Zabójcza influenza
Przypuszcza się, że zabójczy wirus hiszpanki też pojawił się w Chinach
Gdyby nie grypa, nasza armia odniosłaby zwycięstwo – tak Erich von Ludendorff, jeden z czołowych niemieckich dowódców podczas I wojny światowej, tłumaczył przyczyny załamania się ofensywy podjętej wiosną 1918 r. Dodatkowy milion żołnierzy, przerzuconych wówczas z frontu rosyjskiego, pozwolił Niemcom dotrzeć tak daleko w głąb Francji, że w maju ich artyleria mogła ostrzeliwać Paryż. Jednak w tym samym czasie wojsko zostało zaatakowane przez niewidzialnego wroga – epidemię grypy, która z każdym tygodniem postępowała coraz szybciej, dziesiątkując szeregi niemieckiej armii.
Trudno jednak uznać tłumaczenie Ericha von Ludendorffa za coś innego niż próbę zrzucenia z siebie winy za klęskę. Wprawdzie epidemia rzeczywiście zbierała śmiertelne żniwo, ale wirus nie wybierał pomiędzy Niemcami a Francuzami, Anglikami czy Amerykanami. Państwa Ententy zaczęły nawet podejrzewać, że szalejąca choroba to rezultat użycia przez Niemców broni biologicznej.

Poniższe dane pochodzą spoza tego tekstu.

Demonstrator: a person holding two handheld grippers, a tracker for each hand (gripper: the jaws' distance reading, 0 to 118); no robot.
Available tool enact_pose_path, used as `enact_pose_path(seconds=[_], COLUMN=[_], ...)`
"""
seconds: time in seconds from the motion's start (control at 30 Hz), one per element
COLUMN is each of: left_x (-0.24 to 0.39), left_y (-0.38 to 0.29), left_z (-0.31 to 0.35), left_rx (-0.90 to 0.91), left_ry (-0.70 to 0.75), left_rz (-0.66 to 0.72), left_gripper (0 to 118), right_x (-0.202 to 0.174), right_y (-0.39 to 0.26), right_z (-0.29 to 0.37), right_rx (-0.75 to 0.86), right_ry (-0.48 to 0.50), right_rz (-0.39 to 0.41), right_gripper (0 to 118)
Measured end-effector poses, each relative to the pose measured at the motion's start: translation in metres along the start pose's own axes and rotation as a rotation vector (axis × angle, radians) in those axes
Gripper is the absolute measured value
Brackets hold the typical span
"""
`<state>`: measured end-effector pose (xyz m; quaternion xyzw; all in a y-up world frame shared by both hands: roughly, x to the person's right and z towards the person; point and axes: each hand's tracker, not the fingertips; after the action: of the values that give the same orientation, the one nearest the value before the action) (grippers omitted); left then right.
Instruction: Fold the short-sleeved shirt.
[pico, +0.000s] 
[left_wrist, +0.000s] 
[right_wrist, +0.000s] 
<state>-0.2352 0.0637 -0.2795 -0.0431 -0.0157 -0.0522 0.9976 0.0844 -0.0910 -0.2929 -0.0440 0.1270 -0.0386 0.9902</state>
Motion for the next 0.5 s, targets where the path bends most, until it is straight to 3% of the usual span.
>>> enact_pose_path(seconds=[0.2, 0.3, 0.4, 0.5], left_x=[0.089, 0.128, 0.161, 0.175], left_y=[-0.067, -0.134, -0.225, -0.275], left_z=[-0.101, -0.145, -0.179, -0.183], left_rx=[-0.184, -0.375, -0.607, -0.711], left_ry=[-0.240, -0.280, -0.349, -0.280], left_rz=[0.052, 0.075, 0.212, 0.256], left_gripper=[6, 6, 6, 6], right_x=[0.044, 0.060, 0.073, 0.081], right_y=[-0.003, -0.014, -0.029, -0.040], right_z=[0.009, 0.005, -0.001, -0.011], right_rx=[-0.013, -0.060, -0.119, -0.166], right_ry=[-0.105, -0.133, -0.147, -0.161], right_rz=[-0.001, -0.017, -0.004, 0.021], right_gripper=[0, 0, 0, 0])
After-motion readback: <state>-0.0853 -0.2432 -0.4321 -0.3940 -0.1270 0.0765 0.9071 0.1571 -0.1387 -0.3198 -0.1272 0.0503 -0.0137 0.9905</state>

Trudno dziwić się takim podejrzeniom, skoro np. 43 tys. amerykańskich żołnierzy, czyli połowa wszystkich zmarłych w Europie podczas I wojny światowej, nie zginęła od kul wroga, ale z powodu grypy.
Ponadto choroba atakowała w niespotykany wcześniej sposób. Grypa, której poprzednia duża epidemia miała miejsce w latach 1889–1890, zabijała prawie wyłącznie chore dzieci i starszych ludzi. Tymczasem w 1918 r. najwięcej zgonów odnotowano wśród osób w przedziale wieku 15–34 lata. Wirus atakował też bardzo gwałtownie. Wspomnienia z tamtych czasów zawierają relacje o ludziach umierających nagle na ulicy w drodze do pracy. Jesse Hoagg, autor książki „The Influenza Virus Unveiled”, wspomina np. o czterech paniach, które zasiadły wieczorem do partyjki brydża. Rano przy życiu pozostała tylko jedna.
Nie wiadomo, gdzie znajdowało się źródło pandemii.